Carson Eckhard
Class of 2021
Carson didn’t come to Penn set on being a History Major. Yet her freshman year she enrolled in “The American South” and there wrote a paper about Southern U.S. universities and slavery. The paper lead her to meet Professor Kathleen Brown and the Penn Slavery Project, which Professor Brown directs. Before long, Carson became a member of the project and a history major. Her paper, “The Peculiar Institution at Prestigious Institutions: The Chattel Principle in Higher Education, 1800-1861,” has since been published in the Spring 2019 issue of Duke University’s Historia Nova, an undergraduate history journal.
Carson is currently a junior focusing on nineteenth and twentieth century American history. She is a member of the History Department’s Honors Seminar run by Professor Warren Breckman, where she hopes to pursue a project on convicts in Florida, her home state, during the Reconstruction and Jim Crow era.

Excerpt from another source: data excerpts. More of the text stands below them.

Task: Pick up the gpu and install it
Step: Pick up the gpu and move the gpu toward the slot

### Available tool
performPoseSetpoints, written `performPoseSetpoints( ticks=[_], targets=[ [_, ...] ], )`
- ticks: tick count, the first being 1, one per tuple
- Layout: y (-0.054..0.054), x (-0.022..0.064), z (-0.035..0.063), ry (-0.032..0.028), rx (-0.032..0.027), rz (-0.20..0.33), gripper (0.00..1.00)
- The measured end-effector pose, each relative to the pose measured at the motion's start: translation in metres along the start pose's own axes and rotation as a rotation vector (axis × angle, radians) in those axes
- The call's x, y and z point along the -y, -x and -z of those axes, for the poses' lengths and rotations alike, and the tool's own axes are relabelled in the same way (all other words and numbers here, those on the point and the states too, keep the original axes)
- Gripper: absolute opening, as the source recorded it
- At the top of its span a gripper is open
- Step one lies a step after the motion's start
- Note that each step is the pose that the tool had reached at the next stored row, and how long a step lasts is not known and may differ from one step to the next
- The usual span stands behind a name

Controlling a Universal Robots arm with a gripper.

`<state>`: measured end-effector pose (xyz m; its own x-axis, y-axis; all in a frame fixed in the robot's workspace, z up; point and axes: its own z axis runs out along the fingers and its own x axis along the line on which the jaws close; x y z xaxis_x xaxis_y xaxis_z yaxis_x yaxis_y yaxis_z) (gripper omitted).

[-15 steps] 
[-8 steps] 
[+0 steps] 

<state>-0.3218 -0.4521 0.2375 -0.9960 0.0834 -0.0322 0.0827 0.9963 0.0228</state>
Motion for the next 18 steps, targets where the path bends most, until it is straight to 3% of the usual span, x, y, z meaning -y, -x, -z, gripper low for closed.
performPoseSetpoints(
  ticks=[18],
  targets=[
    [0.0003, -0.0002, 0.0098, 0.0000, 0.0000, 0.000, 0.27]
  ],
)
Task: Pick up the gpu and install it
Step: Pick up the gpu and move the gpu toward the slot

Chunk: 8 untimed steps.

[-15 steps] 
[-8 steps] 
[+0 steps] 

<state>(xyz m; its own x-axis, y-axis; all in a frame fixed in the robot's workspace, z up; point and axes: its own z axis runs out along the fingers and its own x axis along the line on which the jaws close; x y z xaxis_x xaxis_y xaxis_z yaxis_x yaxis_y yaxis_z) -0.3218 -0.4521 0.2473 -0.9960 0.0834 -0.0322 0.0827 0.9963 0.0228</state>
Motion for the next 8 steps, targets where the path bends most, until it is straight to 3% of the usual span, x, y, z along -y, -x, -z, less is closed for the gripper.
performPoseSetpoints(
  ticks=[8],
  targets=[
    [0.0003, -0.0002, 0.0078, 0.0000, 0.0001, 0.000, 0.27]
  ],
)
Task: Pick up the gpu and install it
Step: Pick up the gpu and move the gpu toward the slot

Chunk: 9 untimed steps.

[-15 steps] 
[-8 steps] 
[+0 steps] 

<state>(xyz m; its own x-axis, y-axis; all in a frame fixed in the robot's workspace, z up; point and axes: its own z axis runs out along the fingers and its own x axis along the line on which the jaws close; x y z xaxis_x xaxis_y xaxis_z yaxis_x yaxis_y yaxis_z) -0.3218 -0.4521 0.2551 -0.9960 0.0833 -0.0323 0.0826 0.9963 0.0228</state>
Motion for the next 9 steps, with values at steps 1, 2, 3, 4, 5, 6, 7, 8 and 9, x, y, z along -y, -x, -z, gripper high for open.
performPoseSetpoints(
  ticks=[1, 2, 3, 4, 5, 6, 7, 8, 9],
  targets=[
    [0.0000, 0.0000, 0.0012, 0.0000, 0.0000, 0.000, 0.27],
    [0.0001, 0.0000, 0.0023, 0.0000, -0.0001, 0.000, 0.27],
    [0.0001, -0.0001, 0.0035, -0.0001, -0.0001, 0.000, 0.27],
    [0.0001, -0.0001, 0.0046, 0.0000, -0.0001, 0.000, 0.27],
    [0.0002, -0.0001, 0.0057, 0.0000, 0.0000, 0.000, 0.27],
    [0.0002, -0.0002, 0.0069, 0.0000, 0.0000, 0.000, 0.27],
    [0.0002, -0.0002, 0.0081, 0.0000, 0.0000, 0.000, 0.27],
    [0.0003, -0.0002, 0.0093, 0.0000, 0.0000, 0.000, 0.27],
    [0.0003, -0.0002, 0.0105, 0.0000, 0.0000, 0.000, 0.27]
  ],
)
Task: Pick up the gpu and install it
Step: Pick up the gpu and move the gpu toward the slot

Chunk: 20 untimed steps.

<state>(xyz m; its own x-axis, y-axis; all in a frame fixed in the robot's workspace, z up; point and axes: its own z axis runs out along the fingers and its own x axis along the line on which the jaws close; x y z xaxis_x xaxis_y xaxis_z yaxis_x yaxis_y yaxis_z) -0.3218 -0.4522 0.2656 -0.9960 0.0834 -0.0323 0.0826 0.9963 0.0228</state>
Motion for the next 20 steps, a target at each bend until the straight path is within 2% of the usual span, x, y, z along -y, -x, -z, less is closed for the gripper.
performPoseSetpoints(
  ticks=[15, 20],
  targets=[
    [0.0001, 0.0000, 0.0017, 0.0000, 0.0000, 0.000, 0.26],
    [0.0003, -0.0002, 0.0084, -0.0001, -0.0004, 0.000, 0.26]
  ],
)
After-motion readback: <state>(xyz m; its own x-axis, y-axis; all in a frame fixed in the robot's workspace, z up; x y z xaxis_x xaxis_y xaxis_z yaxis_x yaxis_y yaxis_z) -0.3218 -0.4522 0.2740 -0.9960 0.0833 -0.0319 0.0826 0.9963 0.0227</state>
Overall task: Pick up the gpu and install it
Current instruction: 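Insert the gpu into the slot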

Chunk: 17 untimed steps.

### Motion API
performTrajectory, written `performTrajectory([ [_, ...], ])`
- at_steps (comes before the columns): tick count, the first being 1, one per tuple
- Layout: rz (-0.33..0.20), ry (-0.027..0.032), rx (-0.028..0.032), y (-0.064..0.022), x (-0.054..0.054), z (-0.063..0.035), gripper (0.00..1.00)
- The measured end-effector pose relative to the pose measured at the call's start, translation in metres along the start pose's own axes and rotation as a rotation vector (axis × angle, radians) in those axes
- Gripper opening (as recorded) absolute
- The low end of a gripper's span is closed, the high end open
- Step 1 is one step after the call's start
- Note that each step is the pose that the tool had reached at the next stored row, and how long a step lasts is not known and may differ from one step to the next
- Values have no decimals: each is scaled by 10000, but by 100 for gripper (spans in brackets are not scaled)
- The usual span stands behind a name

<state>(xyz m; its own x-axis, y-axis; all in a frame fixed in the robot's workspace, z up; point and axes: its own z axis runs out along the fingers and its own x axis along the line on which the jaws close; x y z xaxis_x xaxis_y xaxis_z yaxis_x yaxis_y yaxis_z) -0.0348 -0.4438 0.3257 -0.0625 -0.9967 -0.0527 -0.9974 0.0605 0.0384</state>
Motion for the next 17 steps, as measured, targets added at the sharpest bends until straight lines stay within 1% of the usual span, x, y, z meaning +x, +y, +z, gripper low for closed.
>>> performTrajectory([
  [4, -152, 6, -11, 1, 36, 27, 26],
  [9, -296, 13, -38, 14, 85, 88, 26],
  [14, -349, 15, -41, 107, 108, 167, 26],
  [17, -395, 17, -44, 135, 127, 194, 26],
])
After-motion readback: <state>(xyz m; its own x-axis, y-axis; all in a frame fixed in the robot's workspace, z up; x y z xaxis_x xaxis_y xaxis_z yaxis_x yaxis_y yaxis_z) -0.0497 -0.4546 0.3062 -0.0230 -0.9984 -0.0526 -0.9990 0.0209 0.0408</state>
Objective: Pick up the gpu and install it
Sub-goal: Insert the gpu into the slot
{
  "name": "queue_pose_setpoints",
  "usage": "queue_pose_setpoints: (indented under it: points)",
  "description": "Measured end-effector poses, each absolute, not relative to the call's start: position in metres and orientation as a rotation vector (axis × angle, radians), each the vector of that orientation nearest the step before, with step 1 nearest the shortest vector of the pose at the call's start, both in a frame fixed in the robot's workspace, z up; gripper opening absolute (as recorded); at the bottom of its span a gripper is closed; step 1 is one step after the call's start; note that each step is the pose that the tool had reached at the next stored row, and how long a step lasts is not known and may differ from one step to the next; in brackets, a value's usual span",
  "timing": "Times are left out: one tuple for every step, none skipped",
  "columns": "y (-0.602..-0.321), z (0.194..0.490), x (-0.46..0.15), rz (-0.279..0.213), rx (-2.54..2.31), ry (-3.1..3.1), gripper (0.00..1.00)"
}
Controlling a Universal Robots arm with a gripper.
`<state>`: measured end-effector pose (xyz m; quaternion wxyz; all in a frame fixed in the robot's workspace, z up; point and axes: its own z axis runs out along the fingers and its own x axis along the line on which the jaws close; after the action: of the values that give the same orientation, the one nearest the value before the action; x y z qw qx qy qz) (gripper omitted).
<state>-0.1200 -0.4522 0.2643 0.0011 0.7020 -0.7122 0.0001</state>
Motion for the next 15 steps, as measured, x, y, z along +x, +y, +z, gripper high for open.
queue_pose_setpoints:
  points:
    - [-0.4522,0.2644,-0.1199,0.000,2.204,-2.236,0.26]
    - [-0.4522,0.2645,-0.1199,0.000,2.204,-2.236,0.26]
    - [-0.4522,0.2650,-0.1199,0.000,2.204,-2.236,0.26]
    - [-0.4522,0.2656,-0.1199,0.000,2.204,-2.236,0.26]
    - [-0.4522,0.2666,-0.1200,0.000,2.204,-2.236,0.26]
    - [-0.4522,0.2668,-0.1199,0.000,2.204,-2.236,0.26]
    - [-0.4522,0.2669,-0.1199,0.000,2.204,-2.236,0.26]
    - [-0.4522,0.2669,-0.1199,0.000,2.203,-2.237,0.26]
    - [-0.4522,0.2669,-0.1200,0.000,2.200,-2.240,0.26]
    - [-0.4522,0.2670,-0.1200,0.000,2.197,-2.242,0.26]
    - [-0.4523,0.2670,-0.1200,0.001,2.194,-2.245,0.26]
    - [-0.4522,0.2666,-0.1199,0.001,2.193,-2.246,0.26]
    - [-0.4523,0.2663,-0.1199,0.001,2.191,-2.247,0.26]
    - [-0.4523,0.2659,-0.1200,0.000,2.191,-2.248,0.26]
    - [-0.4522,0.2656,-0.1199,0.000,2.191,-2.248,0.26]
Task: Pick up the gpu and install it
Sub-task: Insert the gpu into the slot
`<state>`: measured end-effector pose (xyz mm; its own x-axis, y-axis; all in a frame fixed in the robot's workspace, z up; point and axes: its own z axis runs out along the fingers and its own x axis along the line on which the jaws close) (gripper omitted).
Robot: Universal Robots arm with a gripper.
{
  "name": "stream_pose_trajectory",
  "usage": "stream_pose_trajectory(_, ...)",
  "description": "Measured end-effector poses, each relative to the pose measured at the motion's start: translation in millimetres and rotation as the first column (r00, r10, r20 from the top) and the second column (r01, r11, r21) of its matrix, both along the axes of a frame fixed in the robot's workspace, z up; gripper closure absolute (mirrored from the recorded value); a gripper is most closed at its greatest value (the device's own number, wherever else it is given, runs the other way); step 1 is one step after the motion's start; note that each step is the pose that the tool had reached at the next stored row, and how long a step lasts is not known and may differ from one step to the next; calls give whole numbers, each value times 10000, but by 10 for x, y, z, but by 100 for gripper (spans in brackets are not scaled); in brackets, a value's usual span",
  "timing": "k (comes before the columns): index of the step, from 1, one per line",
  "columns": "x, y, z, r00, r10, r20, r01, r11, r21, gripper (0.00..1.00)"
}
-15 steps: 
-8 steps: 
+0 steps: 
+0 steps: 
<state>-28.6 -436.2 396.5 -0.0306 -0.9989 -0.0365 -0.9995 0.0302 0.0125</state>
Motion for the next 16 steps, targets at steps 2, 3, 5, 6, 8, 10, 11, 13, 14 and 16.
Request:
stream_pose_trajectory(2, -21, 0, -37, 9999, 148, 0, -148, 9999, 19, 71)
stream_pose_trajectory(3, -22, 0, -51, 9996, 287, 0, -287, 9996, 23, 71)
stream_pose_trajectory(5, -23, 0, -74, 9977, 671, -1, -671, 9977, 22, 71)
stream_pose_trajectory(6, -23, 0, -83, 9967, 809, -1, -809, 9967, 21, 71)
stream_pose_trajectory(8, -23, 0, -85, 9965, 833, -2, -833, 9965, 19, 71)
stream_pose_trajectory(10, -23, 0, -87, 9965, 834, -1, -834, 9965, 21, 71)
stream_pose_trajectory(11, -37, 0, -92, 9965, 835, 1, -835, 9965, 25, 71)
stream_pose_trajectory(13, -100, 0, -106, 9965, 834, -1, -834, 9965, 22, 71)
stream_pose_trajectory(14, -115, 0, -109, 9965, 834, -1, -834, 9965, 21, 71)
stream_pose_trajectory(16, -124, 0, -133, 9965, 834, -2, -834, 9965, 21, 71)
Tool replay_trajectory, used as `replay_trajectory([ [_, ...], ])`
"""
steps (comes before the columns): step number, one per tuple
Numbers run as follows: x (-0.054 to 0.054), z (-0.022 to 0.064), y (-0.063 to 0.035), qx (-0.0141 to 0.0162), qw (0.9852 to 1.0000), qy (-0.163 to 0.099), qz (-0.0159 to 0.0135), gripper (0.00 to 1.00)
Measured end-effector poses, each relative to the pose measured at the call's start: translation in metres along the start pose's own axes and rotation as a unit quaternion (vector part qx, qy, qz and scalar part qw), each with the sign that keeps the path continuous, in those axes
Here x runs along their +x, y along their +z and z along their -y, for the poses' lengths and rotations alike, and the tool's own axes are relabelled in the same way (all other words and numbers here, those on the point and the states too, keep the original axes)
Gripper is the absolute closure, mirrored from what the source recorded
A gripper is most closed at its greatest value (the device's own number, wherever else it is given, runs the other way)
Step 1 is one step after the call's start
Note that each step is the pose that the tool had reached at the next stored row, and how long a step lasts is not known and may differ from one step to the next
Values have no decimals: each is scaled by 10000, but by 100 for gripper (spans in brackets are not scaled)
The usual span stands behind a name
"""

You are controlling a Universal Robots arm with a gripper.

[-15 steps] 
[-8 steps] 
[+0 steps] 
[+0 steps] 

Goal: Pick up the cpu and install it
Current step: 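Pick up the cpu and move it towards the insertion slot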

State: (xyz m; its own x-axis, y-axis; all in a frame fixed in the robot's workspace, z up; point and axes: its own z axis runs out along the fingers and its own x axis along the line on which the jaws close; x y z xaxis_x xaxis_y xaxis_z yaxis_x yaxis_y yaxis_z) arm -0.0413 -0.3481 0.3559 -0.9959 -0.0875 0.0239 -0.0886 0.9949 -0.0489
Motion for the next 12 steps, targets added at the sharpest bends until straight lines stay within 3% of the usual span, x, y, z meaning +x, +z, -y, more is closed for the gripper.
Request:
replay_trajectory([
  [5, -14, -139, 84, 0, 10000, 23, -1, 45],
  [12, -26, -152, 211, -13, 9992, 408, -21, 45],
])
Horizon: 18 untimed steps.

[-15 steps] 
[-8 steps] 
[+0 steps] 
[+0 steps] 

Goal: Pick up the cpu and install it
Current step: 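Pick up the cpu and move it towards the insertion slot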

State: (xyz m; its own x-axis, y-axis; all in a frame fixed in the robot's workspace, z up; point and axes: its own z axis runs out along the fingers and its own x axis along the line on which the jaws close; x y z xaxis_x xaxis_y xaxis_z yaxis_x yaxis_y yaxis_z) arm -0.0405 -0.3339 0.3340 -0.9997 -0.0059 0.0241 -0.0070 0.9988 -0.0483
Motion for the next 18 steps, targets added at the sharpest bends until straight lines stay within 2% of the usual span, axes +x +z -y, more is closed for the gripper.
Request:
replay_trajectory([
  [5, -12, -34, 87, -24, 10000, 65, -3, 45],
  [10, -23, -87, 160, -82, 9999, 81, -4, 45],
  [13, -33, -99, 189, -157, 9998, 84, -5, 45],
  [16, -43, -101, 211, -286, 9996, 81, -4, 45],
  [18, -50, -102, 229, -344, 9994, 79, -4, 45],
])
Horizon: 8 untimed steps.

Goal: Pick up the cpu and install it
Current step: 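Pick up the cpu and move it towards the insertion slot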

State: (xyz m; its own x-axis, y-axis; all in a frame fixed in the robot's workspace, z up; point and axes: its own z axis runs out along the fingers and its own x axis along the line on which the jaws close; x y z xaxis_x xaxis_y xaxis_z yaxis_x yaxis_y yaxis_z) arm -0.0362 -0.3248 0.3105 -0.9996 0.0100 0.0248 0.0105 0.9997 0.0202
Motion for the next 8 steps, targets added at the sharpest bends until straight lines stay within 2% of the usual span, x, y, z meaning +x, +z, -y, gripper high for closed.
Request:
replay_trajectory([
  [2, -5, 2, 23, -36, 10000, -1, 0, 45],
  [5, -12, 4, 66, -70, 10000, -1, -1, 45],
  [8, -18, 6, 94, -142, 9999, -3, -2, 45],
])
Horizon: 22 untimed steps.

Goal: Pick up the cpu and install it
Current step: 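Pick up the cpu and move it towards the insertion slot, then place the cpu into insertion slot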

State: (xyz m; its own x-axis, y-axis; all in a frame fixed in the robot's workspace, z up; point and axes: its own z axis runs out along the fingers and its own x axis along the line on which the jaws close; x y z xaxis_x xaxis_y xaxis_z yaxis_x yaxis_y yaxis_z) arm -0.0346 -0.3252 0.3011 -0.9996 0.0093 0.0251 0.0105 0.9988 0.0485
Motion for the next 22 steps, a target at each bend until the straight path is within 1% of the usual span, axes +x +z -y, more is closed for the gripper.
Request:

Carson was also awarded funding through Penn’s University Scholars program to undertake research on the history of medical and pseudo-race science that Northern physicians learned in the South before the Civil War. She continues to pursue that research with Professor Brown in an independent study this semester. According to Carson, the goal of the project is to “discuss the ways in which enslaved people contributed to ‘modern’ medical knowledge” and to address the complex history of “who gets credit for medical progress and why.” In a few cases, Carson notes, doctors “effectively stole medical knowledge from enslaved doctors and healers.”
Carson focuses on American history but has enjoyed taking classes in other world regions. She has especially enjoyed learning about African history in courses with Professor Cheikh Babou. “I was especially interested,” says Carson, “in how he traced the development of Islam in Africa.” Professor Babou showed how history informs modern religious extremism in North Africa, which enabled Carson to critically analyze “the ways in which the Western media misrepresents African Islam.”
Thinking about life after Penn, Carson is considering a joint JD/PhD in history. She hopes in such a program she’ll be able to continue to study contemporary afterlives of slavery, mass incarceration, and inequality through a legal lens.